Ça n'a pas loupé. Le projet de lutte contre la pédopornographie en ligne présenté le 11 mai par la Commission européenne suscite une vive opposition de la part des experts en cybersécurité et des défenseurs des libertés numériques.
L'une des mesures phares du projet est une nouvelle obligation de détection de contenus répréhensibles pour les propriétaires des messageries, telles que WhatsApp, iMessage et Messenger. Quand les entreprises recevront une « injonction de détection » de la part d'une autorité nationale, elles devront scanner les messages des utilisateurs concernés à la recherche d'éventuelles images pédopornographiques ou de tout autre contenu relatif à des fins de sollicitation d'enfants.

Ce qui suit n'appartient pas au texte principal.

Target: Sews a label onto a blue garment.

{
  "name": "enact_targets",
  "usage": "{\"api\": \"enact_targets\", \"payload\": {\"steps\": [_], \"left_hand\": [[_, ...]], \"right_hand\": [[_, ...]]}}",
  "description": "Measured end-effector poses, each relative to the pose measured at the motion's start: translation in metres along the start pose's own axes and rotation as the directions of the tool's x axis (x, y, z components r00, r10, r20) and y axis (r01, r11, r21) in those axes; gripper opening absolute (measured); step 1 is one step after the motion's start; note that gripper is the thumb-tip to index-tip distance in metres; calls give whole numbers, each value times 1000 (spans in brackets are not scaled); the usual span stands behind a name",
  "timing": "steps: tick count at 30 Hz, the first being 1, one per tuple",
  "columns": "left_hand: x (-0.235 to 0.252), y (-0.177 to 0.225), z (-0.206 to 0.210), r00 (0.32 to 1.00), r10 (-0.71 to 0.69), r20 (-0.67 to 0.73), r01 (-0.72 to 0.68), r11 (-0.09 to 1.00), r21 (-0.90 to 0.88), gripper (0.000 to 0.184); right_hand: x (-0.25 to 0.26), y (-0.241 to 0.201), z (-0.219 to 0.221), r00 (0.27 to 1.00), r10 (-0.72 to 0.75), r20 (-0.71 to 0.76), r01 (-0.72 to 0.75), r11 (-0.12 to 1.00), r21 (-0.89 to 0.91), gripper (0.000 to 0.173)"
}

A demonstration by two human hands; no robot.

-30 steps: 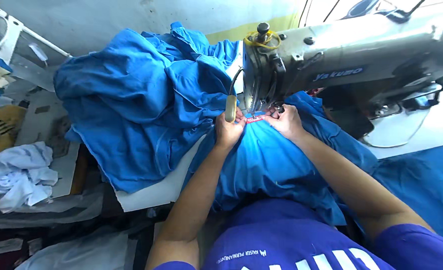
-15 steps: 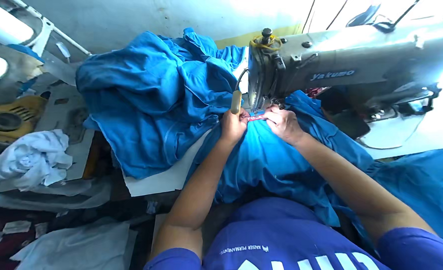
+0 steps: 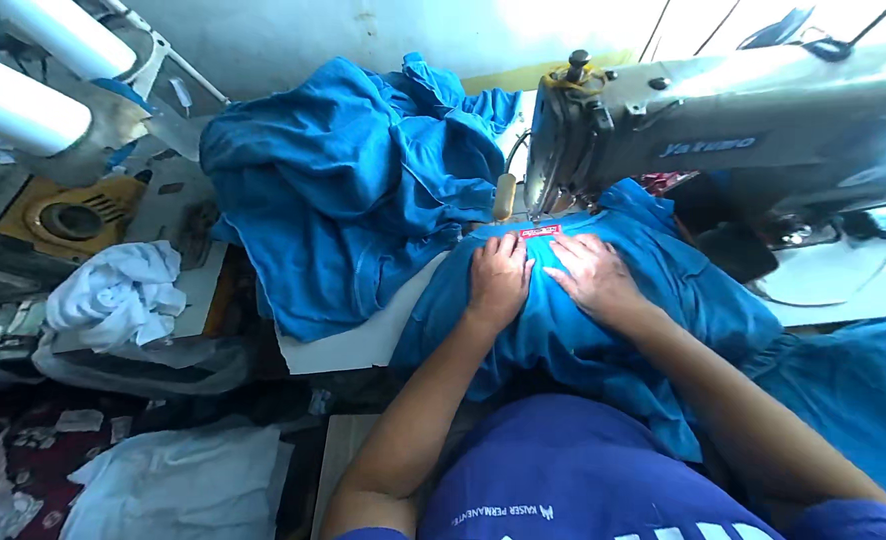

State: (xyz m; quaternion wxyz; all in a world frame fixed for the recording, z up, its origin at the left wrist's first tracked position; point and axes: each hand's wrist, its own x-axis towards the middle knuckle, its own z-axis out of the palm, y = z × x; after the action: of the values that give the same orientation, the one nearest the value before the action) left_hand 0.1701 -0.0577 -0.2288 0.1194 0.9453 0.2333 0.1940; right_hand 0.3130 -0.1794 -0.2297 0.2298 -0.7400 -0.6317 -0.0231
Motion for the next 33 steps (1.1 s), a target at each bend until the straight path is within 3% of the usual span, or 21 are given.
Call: {"api": "enact_targets", "payload": {"steps": [9, 15, 19, 23, 27, 33], "left_hand": [[0, -5, 2, 999, 2, -32, -4, 999, -37, 34], [1, -1, 4, 998, 54, -12, -52, 995, 90, 33], [5, -5, 1, 984, 176, 28, -178, 966, 187, 31], [10, -23, -5, 950, 284, 130, -296, 952, 85, 40], [9, -38, -4, 956, 291, 43, -286, 954, -88, 43], [3, -32, -4, 955, 295, 24, -291, 950, -117, 41]], "right_hand": [[-8, 1, 13, 995, 53, -90, -52, 999, 15, 50], [-8, 1, 15, 995, 45, -89, -45, 999, -2, 52], [-7, 1, 16, 995, 47, -84, -49, 999, -17, 54], [-7, 2, 14, 997, 45, -66, -45, 999, -7, 52], [-7, 10, 9, 998, 4, -59, -2, 1000, 27, 52], [-19, 20, 2, 996, -36, -76, 39, 999, 39, 47]]}}
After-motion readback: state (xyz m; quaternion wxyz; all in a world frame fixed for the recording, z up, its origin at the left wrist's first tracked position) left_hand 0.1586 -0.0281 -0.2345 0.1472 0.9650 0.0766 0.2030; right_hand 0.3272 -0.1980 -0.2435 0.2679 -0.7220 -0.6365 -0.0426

Bien que la Commission européenne prévoit que ces injonctions soient limitées dans le temps et qu'elle laisse aux propriétaires des messageries le choix des technologies pour la détection, le plan est critiqué vertement par l'Electronic Frontier Foundation, qui y voit un « système de surveillance massive » en puissance. « Les nouvelles demandes de la Commission exigeraient un accès aux messages privés non chiffrés des utilisateurs. […] La nouvelle proposition législative brasse trop large, est non proportionnée et porte atteinte à la vie privée et à la sécurité de chacun », déclare l'association de protection des libertés numériques.

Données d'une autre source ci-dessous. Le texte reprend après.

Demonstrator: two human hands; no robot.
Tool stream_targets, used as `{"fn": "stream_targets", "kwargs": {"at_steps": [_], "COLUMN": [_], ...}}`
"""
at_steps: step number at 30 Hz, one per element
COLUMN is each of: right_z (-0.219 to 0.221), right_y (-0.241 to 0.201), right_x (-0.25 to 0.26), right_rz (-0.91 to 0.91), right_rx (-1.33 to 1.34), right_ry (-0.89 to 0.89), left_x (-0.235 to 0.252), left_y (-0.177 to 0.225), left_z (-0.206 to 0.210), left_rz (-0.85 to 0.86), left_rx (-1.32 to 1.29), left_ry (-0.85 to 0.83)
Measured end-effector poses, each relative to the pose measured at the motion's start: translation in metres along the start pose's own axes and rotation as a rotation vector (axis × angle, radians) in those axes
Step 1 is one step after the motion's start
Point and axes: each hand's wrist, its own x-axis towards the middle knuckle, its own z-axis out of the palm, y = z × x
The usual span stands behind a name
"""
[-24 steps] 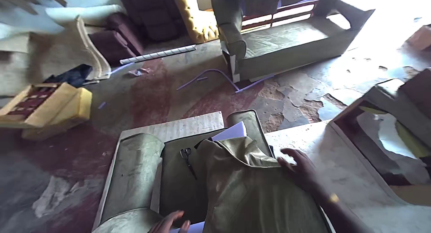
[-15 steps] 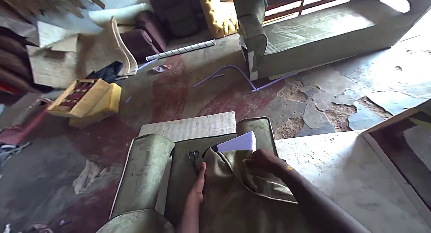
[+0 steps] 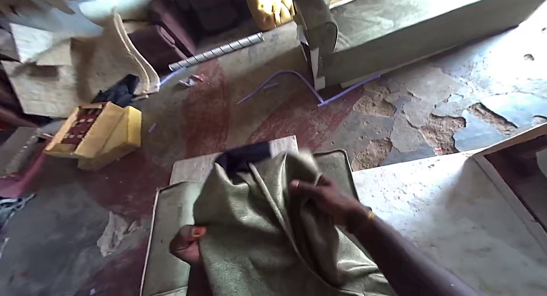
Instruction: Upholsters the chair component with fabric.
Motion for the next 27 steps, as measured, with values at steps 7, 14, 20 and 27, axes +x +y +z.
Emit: {"fn": "stream_targets", "kwargs": {"at_steps": [7, 14, 20, 27], "right_z": [-0.098, -0.15, -0.177, -0.164], "right_y": [0.059, 0.112, 0.134, 0.086], "right_x": [0.02, -0.025, -0.15, -0.177], "right_rz": [-0.316, 0.538, 0.764, 0.5], "right_rx": [-0.81, -0.39, 0.043, -0.012], "right_ry": [0.371, 0.218, -0.383, -0.099], "left_x": [-0.003, -0.055, -0.059, -0.073], "left_y": [-0.102, -0.165, -0.068, -0.11], "left_z": [0.018, -0.026, 0.085, 0.216], "left_rz": [-0.923, -0.69, -0.272, -0.456], "left_rx": [0.742, 1.218, 0.856, 0.879], "left_ry": [0.085, 0.026, -0.646, -1.689]}}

Matthew Green, professeur en cryptographie à l'université Johns-Hopkins, qualifie carrément le projet « de document le plus terrifiant [qu'il ait] jamais vu. » Sa récrimination la plus importante porte sur le fait que l'UE ne prévoit pas seulement de faire détecter des images pédopornographiques, mais aussi des sollicitations d'enfants (« pédopiégeage »). Il anticipe la mise en place d'algorithmes qui devraient lire les messages pour trouver d'éventuels traquenards visant des enfants dans les conversations menées. Autrement dit, ce serait le chiffrement de bout en bout des messages qui serait menacé, même si l'UE soutient l'inverse.
Le projet de la Commission diffère du système anti-pédopornographie qu'Apple avait envisagé l'année dernière : Apple prévoyait de scanner la photothèque iCloud de ses utilisateurs à la recherche de photos d'abus sexuels d'enfants déjà connues, ce qui limitait les possibilités de faux positifs. Face aux inquiétudes sur la confidentialité des données privées des utilisateurs, Apple a reporté sine die ce système.
La mise en œuvre du plan de l'Union européenne n'est pas pour tout de suite. Il doit passer par tout le parcours législatif habituel, durant lequel il peut être amendé.